▶ **Work to be completed**
Your answer should be the lines below from the one with "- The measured" to the one with "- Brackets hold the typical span", both included, given again exactly and with nothing added.

-*-

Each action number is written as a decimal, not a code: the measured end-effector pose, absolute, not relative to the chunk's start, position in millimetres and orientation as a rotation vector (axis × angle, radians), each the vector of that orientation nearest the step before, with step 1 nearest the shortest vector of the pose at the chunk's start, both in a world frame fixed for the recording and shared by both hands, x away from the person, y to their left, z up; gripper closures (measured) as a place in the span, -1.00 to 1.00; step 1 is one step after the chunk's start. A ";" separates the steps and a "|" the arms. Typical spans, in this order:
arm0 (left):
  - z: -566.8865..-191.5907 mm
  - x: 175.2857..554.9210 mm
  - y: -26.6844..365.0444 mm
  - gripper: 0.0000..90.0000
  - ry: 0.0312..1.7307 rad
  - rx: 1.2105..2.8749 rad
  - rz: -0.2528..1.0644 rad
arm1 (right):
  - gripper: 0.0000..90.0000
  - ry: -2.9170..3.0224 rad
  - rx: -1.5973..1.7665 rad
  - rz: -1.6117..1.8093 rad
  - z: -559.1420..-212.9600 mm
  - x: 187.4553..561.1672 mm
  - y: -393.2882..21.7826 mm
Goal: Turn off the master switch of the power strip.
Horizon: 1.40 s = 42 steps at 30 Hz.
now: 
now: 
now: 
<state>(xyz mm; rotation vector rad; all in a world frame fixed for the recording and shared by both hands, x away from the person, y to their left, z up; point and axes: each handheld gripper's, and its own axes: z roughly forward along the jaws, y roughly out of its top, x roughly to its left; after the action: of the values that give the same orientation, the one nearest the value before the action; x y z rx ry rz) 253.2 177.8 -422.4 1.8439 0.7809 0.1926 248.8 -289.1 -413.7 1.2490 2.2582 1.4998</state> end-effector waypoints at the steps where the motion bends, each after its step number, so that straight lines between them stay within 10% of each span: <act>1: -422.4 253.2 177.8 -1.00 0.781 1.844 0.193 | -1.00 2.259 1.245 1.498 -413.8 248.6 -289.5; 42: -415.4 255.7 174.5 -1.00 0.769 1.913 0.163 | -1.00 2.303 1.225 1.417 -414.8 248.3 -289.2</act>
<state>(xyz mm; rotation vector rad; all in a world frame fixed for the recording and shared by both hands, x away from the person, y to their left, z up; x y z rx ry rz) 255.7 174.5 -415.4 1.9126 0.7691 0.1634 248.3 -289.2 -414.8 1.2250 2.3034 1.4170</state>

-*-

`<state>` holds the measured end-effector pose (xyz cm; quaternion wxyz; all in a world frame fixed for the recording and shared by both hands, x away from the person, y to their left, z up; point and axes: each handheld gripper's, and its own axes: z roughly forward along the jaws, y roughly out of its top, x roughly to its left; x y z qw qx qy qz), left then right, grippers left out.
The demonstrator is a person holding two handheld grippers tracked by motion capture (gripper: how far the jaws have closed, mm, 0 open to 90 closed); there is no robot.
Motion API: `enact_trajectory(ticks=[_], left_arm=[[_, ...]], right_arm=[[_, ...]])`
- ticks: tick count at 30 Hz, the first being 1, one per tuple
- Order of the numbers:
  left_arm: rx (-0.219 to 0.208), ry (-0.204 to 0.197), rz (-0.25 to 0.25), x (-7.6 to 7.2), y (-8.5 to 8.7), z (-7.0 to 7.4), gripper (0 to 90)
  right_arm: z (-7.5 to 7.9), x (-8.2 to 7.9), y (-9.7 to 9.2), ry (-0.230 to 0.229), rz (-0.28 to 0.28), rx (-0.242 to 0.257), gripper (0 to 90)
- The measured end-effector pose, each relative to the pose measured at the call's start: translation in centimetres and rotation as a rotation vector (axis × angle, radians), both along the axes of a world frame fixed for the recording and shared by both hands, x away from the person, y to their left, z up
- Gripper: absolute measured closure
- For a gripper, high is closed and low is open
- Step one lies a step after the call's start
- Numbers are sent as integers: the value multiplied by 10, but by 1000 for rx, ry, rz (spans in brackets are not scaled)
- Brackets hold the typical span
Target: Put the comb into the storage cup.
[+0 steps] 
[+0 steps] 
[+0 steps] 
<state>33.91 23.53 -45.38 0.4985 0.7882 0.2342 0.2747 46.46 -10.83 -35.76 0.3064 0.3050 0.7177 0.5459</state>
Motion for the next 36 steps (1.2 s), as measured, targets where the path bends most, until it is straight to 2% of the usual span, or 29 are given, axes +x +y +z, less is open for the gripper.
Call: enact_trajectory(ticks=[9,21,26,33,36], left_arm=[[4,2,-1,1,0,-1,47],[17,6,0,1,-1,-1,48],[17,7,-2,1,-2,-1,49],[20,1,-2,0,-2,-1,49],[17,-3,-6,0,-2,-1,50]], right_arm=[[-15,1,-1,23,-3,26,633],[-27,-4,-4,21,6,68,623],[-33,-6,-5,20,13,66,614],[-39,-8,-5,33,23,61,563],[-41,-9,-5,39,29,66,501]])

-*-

▶ **Written answer**
- The measured end-effector pose, each relative to the pose measured at the call's start: translation in centimetres and rotation as a rotation vector (axis × angle, radians), both along the axes of a world frame fixed for the recording and shared by both hands, x away from the person, y to their left, z up
- Gripper: absolute measured closure
- For a gripper, high is closed and low is open
- Step one lies a step after the call's start
- Numbers are sent as integers: the value multiplied by 10, but by 1000 for rx, ry, rz (spans in brackets are not scaled)
- Brackets hold the typical span

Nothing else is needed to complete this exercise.